Extract a phone number from a string in Redshift

Sometimes, phone numbers don't come in a format that easy for extraction. It requires a little bit of magic with Regex expressions in Redshift to get what you're looking for

Let's say I have this table, called "comments," as my underlying dataset. I want to extract the phone numbers from here.

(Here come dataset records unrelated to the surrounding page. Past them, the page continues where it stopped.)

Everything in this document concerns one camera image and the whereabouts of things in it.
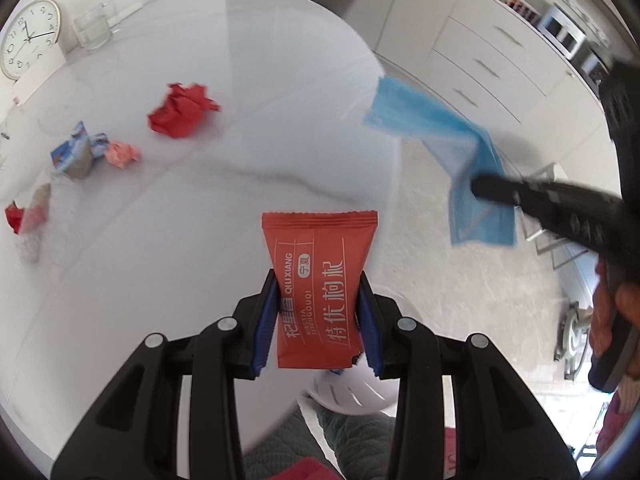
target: blue gripper pad
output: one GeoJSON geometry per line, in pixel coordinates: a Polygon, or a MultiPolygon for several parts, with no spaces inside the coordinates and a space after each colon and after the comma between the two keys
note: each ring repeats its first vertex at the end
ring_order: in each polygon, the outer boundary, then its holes
{"type": "Polygon", "coordinates": [[[251,370],[257,377],[260,371],[266,366],[271,347],[271,337],[278,319],[278,307],[280,304],[280,291],[277,280],[271,282],[267,298],[264,301],[260,320],[255,328],[254,334],[254,358],[251,361],[251,370]]]}
{"type": "Polygon", "coordinates": [[[356,318],[358,319],[360,336],[362,338],[362,344],[364,345],[365,354],[367,355],[369,367],[372,368],[376,377],[379,377],[384,365],[382,359],[382,338],[380,337],[380,332],[378,331],[367,297],[368,294],[360,287],[358,290],[358,301],[356,303],[356,318]]]}

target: face mask
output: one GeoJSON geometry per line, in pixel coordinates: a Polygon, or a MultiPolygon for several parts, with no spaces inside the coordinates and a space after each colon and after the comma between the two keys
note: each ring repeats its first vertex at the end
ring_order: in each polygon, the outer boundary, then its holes
{"type": "Polygon", "coordinates": [[[504,176],[486,130],[405,83],[383,77],[365,124],[401,137],[420,139],[451,178],[449,231],[452,245],[470,240],[515,244],[513,207],[478,200],[471,179],[479,173],[504,176]]]}

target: white cabinet
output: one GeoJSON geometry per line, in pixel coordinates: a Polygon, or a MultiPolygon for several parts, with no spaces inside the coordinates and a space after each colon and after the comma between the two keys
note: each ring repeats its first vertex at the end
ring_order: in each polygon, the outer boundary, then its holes
{"type": "Polygon", "coordinates": [[[447,20],[433,49],[478,81],[519,121],[544,98],[500,51],[453,19],[447,20]]]}
{"type": "Polygon", "coordinates": [[[456,0],[394,0],[377,53],[417,75],[456,0]]]}
{"type": "Polygon", "coordinates": [[[566,67],[555,48],[498,0],[458,0],[451,17],[493,45],[549,94],[566,67]]]}
{"type": "Polygon", "coordinates": [[[516,118],[480,83],[436,51],[431,51],[423,75],[429,88],[467,119],[482,124],[489,132],[520,129],[516,118]]]}
{"type": "Polygon", "coordinates": [[[529,113],[522,126],[527,139],[538,147],[542,162],[561,163],[595,130],[606,128],[606,118],[584,81],[565,70],[558,85],[529,113]]]}

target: green fabric
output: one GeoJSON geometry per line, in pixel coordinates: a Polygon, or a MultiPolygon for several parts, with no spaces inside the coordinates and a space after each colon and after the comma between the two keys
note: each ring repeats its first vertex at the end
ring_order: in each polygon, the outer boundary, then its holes
{"type": "MultiPolygon", "coordinates": [[[[383,413],[340,415],[319,407],[318,422],[346,480],[385,479],[394,418],[383,413]]],[[[245,454],[244,475],[246,480],[267,480],[306,456],[314,457],[342,478],[296,408],[280,427],[245,454]]]]}
{"type": "Polygon", "coordinates": [[[300,408],[296,406],[279,428],[242,457],[244,476],[246,480],[266,480],[306,456],[315,458],[339,476],[309,431],[300,408]]]}
{"type": "Polygon", "coordinates": [[[384,413],[341,415],[320,407],[318,422],[346,480],[385,480],[394,418],[384,413]]]}

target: human hand
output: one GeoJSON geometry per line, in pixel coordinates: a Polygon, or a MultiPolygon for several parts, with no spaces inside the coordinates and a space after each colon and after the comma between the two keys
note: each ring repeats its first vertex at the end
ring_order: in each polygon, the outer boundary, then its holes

This is the script I used:

  regexp_substr(replace(replace(replace(note, '(', ''), ')', ''), '-', ''), '\\d{10}\\d?') as number

And this is the result:


How this works:

  1. We first remove the parenthesis and the hyphens from the expression by using the REPLACE function (we are replacing these characters with blank strings) replace(replace(replace(note, '(', ''), ')', ''), '-', '')
  2. Then, we use REGEXP_SUBSTR, and use POSIX operators to define the pattern we are looking for... Here, we want a string that is 10 or 11 digits (in case there's a digit for the country code). The pattern-matching expression for this would be '\\d{10}\\d?'

Breaking down the pattern matching expression:

\\d - this is code for "digit"

{10} this tells us how many instances of the previous character must appear in a row. So, '\\d{10}' is 10 digits, and '\\d{3} is 3 digits, and so on

\\d? This tells us there might be an additional digit. The question mark matches 0 or 1 occurrences of the character specified immediately before it

Any improvements or alternative methods you'd suggest for extracting a phone number?